The rapid sequential phenobarbital treatment of neonatal seizures was examined in 120 newborns and the efficacy of high dose monotherapy was compared with the addition of a second anticonvulsant for persistent seizure activity. Patients were examined in three participating neonatal intensive care units: Comprehensive Epilepsy Center, Pharmacokinetics Laboratory, Miami; Greensboro Area Health Education Center; and Department of Neonatal Medicine, Moses H. Cone Memorial Hospital, Greensboro, North Carolina. A single loading dose of phenobarbital 15-20 mg/kg was administered initially and nonresponders received sequential bolus doses of 5-10 mg/kg until seizures ceased or a serum concentration of 40 mg/mL was obtained. Infants with refractory seizures received additional phenobarbital to a maximum serum concentration of 100 mg/mL. The majority of neonates with recurrent seizure activity (77%) responded to phenobarbital monotherapy administered in a rapid sequential dosing schedule that achieved a serum concentration of 40 mg/mL. In 40%, seizures were controlled with a single 15-20 mg/kg initial loading dose and a serum concentration in the range of 10-30 mg/mL. Of 28 subjects refractory to phenobarbital, 13 (46%) were controlled by a second anticonvulsant (phenytoin or lorazepam) and four were controlled by three or more agents. Eleven were resistant to medication and ten died. There was no significant difference in drug responsiveness among patients with different seizure patterns and seizure etiology was not a significant determinant of phenobarbital responsiveness. Subjects less than 32 weeks gestational age responded better than those 32 weeks or greater in gestation. [1]

COMMENT.. The therapeutic effect of phenobarbital monotherapy in the treatment of neonatal seizures is dose dependent but the effect plateaus at 40 mg/mL and further increases only induce sedation and compromise neurologic assessment. A second anticonvulsant should be given promptly if seizures persist when phenobarbital serum concentrations are 40 mg/mL or above. The availability of rapid serum determinations of drug levels is important because delays in additional drug therapy were thought to predispose to further seizures and risks of serious neurologic sequelae. The authors emphasize that adequate patient monitoring and slow infusion rates of phenobarbital should always be used to avoid possible cardiovascular toxicity.

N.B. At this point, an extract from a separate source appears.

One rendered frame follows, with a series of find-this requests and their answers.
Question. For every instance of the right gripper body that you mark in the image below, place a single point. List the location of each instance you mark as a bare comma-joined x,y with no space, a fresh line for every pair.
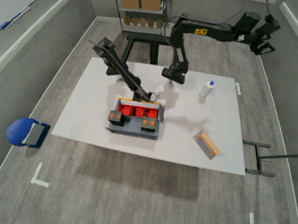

In our own experience of 63 newborns with seizures admitted January 1985 to December 1987 in the high risk nursery at SIU School of Medicine, monotherapy with phenobarbital was used in 70% and polytherapy in 30%. The mean serum phenobarbital levels after loading doses of 10 and 20 mg/kg were 20 and 40 mg/mL, respectively. Factors predictive of a poor prognosis included 1) polytherapy, 2) Apgar score less than 5 at five minutes, 3) abnormal EEG, and 4) abnormal brain ultrasound. Normal EEG and ultrasound were predictive of a normal follow-up examination. The addition of phenytoin or other polytherapy did not appreciably increase the degree of seizure control or improve prognosis (unpublished observations).